◆ **Exercise details**
What you need to produce from the material below is an exact transcription of the lines from the one with "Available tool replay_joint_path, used" through the one with "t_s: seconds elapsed", both included, and no other line.
*** Records shown ***
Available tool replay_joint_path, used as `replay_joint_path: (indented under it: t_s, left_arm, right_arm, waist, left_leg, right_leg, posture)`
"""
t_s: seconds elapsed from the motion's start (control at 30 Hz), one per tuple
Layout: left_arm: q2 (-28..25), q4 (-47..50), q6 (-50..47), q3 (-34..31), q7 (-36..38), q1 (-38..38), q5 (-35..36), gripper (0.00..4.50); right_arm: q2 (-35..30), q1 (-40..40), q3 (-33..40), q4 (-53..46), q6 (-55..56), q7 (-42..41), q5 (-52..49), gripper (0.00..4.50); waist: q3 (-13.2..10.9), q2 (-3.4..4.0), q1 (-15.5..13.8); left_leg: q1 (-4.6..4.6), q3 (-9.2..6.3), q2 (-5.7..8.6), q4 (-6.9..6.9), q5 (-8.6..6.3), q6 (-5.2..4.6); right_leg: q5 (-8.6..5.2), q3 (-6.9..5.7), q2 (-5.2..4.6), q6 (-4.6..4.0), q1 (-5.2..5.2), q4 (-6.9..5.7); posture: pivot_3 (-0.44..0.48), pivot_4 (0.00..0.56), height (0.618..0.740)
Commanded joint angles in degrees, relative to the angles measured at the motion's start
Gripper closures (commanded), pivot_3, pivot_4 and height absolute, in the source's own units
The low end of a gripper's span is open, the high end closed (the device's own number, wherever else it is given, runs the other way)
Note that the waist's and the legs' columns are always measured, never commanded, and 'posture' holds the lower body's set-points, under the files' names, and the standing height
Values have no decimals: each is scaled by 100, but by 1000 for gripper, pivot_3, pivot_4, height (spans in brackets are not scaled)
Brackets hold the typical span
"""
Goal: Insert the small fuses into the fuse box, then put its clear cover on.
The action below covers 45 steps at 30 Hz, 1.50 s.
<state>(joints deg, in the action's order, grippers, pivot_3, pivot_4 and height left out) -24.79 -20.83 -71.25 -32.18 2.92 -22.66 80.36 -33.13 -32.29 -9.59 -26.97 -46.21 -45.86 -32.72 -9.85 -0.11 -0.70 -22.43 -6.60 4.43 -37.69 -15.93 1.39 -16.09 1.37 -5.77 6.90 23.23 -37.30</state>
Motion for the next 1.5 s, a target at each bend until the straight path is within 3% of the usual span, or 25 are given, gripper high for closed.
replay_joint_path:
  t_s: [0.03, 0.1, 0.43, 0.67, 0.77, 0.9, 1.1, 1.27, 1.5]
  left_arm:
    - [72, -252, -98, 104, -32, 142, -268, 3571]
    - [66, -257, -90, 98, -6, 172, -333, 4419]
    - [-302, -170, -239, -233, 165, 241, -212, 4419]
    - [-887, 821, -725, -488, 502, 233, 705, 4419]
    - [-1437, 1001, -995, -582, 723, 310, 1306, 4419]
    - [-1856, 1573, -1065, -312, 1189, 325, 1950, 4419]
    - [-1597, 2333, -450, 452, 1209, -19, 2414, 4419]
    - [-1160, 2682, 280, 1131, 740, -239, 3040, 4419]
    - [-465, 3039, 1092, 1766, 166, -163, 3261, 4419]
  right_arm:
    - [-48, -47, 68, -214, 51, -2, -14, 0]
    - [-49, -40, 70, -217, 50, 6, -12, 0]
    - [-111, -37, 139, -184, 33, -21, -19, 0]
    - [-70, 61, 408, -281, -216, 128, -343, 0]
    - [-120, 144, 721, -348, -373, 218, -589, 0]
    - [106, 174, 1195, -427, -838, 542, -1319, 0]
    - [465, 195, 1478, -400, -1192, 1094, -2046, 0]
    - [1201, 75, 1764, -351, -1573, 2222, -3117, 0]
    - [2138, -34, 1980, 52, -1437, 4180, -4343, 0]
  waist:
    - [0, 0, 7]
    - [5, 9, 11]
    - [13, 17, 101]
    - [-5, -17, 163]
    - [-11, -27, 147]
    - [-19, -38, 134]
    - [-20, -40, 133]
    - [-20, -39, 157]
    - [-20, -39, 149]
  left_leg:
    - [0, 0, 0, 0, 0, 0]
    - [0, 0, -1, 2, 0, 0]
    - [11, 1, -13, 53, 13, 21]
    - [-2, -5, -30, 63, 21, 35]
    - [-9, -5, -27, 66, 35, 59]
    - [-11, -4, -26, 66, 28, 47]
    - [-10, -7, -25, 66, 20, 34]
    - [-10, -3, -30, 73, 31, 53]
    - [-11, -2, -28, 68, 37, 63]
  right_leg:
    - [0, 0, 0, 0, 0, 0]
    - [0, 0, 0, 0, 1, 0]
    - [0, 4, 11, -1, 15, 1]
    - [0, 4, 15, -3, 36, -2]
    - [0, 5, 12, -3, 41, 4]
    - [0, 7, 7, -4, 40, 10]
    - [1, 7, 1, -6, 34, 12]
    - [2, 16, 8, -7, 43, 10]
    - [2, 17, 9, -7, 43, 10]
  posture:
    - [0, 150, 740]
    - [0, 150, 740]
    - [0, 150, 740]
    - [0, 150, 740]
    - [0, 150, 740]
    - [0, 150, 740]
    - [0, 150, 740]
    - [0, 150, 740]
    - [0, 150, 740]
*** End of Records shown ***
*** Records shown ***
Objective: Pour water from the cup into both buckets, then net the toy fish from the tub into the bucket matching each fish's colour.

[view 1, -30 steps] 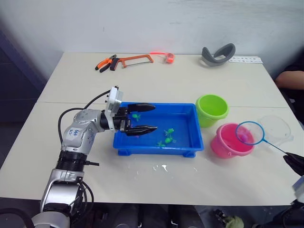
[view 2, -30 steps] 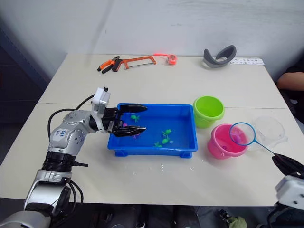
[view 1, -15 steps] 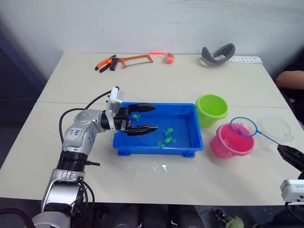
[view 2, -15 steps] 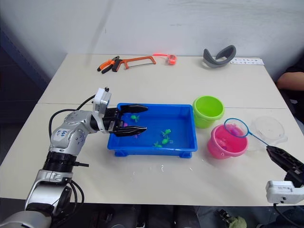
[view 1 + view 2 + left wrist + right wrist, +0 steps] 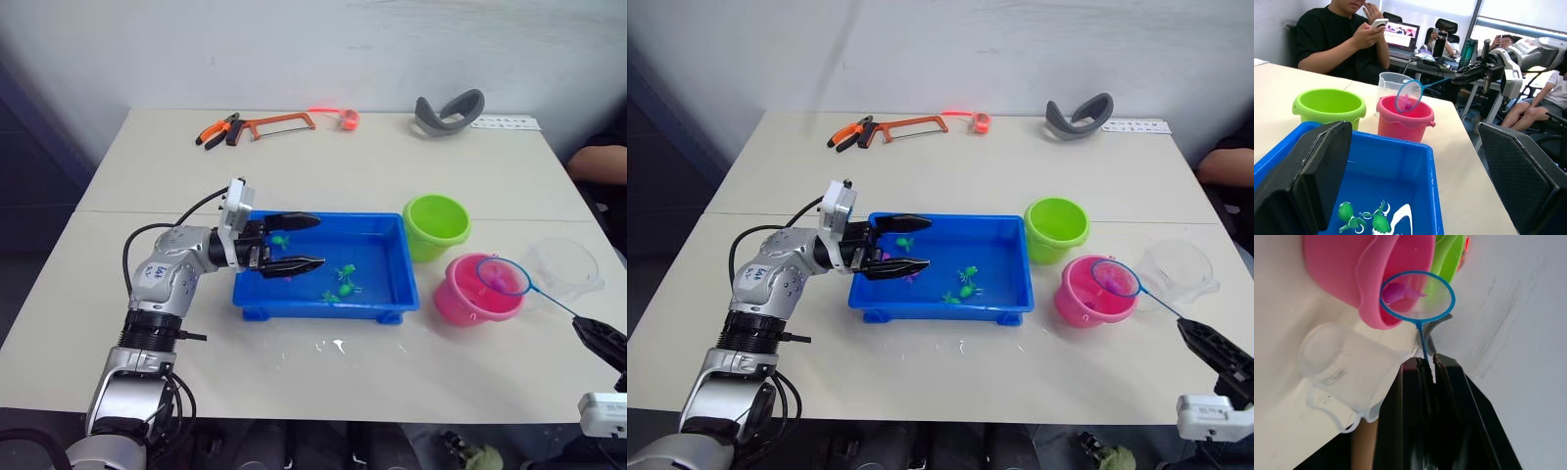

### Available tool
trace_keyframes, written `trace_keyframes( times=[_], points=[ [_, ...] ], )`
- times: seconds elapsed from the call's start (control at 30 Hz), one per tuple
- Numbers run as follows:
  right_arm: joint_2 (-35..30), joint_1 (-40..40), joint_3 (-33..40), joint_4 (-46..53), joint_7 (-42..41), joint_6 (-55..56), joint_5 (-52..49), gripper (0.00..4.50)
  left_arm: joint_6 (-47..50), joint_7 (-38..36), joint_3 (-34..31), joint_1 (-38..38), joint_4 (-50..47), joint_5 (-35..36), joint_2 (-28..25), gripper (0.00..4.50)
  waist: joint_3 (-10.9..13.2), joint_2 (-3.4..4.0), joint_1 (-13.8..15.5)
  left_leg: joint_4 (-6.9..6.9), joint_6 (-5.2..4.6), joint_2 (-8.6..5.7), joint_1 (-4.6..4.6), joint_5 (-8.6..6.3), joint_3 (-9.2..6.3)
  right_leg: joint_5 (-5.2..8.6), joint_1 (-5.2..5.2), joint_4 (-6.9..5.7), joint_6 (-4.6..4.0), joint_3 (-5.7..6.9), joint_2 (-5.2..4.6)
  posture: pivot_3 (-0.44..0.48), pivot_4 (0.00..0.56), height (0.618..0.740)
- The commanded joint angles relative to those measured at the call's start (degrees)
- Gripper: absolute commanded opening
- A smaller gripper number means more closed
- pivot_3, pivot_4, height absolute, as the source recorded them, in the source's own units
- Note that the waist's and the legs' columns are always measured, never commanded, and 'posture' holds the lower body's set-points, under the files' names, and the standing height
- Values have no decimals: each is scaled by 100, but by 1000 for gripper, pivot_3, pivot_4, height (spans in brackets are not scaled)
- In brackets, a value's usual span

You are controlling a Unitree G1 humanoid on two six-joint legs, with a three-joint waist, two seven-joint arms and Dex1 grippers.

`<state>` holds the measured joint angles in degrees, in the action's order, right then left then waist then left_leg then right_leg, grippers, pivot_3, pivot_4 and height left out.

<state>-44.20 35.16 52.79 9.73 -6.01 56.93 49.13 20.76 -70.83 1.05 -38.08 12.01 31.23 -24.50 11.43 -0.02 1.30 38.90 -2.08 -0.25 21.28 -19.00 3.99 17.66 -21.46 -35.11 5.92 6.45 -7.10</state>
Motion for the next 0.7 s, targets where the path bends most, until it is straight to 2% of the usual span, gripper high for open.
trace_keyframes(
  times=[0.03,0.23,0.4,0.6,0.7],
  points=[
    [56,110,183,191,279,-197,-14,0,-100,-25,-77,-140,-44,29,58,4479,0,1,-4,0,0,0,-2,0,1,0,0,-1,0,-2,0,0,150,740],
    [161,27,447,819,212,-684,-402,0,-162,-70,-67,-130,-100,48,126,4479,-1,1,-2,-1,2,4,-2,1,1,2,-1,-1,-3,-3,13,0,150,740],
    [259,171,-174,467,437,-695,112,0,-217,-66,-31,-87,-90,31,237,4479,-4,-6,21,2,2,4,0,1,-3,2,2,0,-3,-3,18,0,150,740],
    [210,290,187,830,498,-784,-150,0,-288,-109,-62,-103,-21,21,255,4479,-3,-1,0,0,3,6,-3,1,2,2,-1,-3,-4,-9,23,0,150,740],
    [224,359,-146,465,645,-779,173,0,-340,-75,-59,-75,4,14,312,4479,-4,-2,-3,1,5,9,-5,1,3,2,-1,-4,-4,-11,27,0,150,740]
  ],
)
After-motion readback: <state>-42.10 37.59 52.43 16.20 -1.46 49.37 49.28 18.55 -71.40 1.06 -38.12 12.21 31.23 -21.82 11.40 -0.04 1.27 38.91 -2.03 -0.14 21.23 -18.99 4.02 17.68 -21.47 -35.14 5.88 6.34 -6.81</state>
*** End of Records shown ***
◆ **Reply to the exercise**
Available tool replay_joint_path, used as `replay_joint_path: (indented under it: t_s, left_arm, right_arm, waist, left_leg, right_leg, posture)`
"""
t_s: seconds elapsed from the motion's start (control at 30 Hz), one per tuple

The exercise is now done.